So, I am making the switch to using Arch full time instead of Windows.
Here is the rundown:
I have windows installed on one NVME and installed Arch on another NVME. After installing Arch on the one drive, and rebooting Arch hung at loading initial ramdisk. It never completed, I force shutdown my PC.
I went back into bios, and there wasn’t an entry for my Arch drive whatsoever.
In fact, before this happened I had all bootable drives go missing from within my bios.
So, after the reboot, I left the boot options default, and it did in fact boot to windows.
Other potentially important details:
I used archinstall rather than walking through manually.
UEFI
Secureboot off
GRUB bootloader
Unified Kernel Images on
Luks encrypted BTRFS partitions
Audio Pipewire
Kernels: Linux and Linux-Zen
Network Manager
Hardware:
CPU: i7-12700KF
Motherboard: TUF GAMING Z690-PLUS WIFI D4
GPU: EVGA GeForce RTX 3090 FTW3
RAM: Corsair VENGEANCE® RGB PRO 16GB (x4)

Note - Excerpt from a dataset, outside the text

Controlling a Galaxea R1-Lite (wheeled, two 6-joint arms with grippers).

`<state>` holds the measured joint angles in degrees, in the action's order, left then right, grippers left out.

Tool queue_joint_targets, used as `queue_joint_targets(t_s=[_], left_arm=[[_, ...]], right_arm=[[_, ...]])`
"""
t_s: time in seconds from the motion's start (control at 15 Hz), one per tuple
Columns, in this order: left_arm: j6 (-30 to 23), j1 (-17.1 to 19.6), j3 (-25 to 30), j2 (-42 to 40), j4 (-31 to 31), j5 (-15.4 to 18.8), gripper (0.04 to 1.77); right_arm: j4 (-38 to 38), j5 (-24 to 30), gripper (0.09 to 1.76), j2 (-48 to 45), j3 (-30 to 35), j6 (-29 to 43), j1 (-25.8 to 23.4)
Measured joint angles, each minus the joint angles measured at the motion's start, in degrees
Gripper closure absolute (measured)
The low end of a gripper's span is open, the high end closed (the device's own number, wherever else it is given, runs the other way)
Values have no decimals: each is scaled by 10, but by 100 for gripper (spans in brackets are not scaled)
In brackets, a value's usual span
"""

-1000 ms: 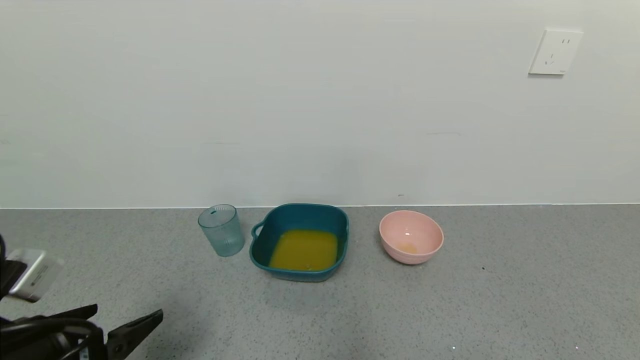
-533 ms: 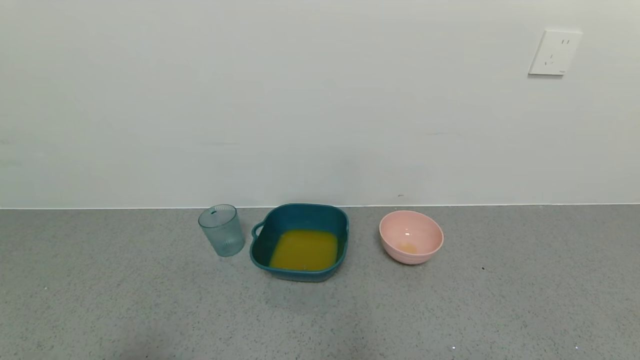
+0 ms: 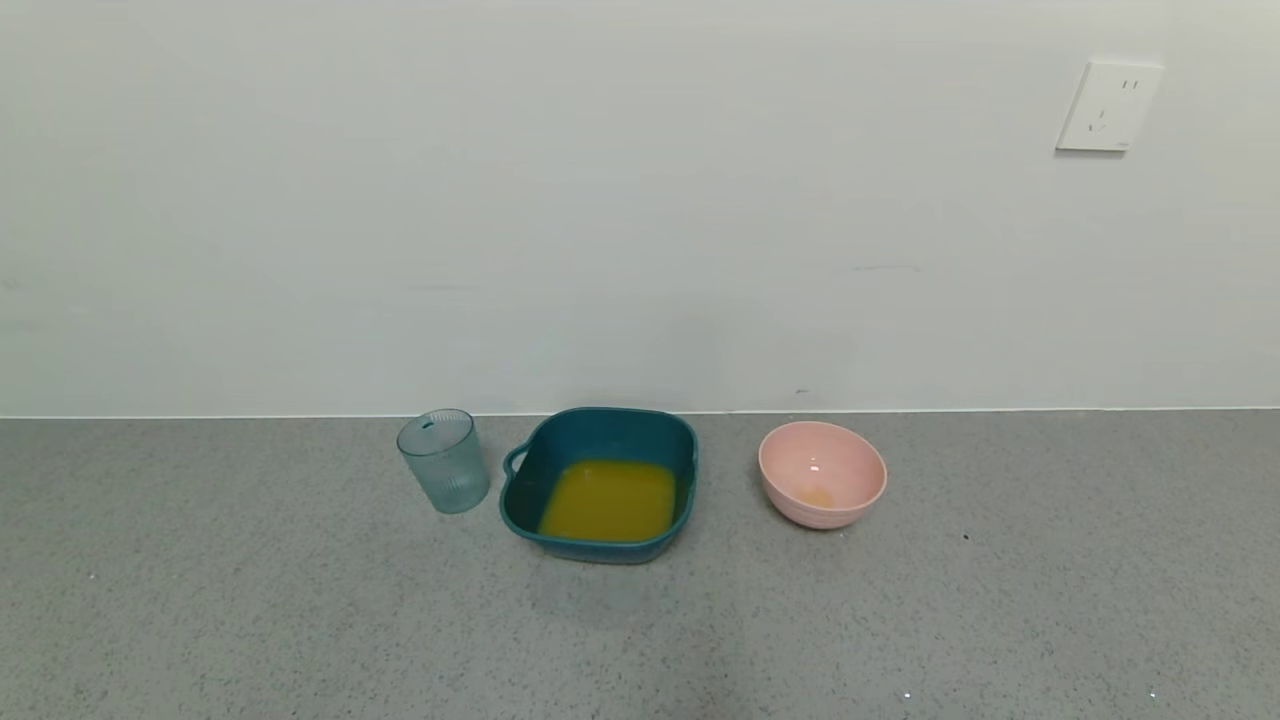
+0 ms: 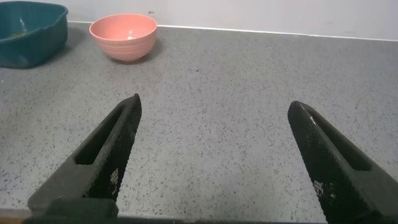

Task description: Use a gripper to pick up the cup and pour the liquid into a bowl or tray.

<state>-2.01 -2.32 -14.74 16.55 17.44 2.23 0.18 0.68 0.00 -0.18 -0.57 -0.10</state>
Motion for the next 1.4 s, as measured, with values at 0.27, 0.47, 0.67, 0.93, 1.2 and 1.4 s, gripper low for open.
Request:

PSU: EVGA SuperNOVA 1000 GT 1000W
Drives: 1tb WD Black SN750 (Drive intended for Arch to be installed on)
1tb Samsung 980 Pro (Drive windows is installed on)
2tb Samsung 980 Pro (separate data drive)
Should I remove my windows drive while installing Arch on another drive?
Rather, what would be the best approach to this?
Could anyone provide any help regarding this?
Edit: More details
it’s an instruction set only available in early 12th gen intel chips, so you can usually go into the bios and find settings to turn it off.
It’s because Linus really didn’t like it.
What benefit would disabling it have for someone such as myself?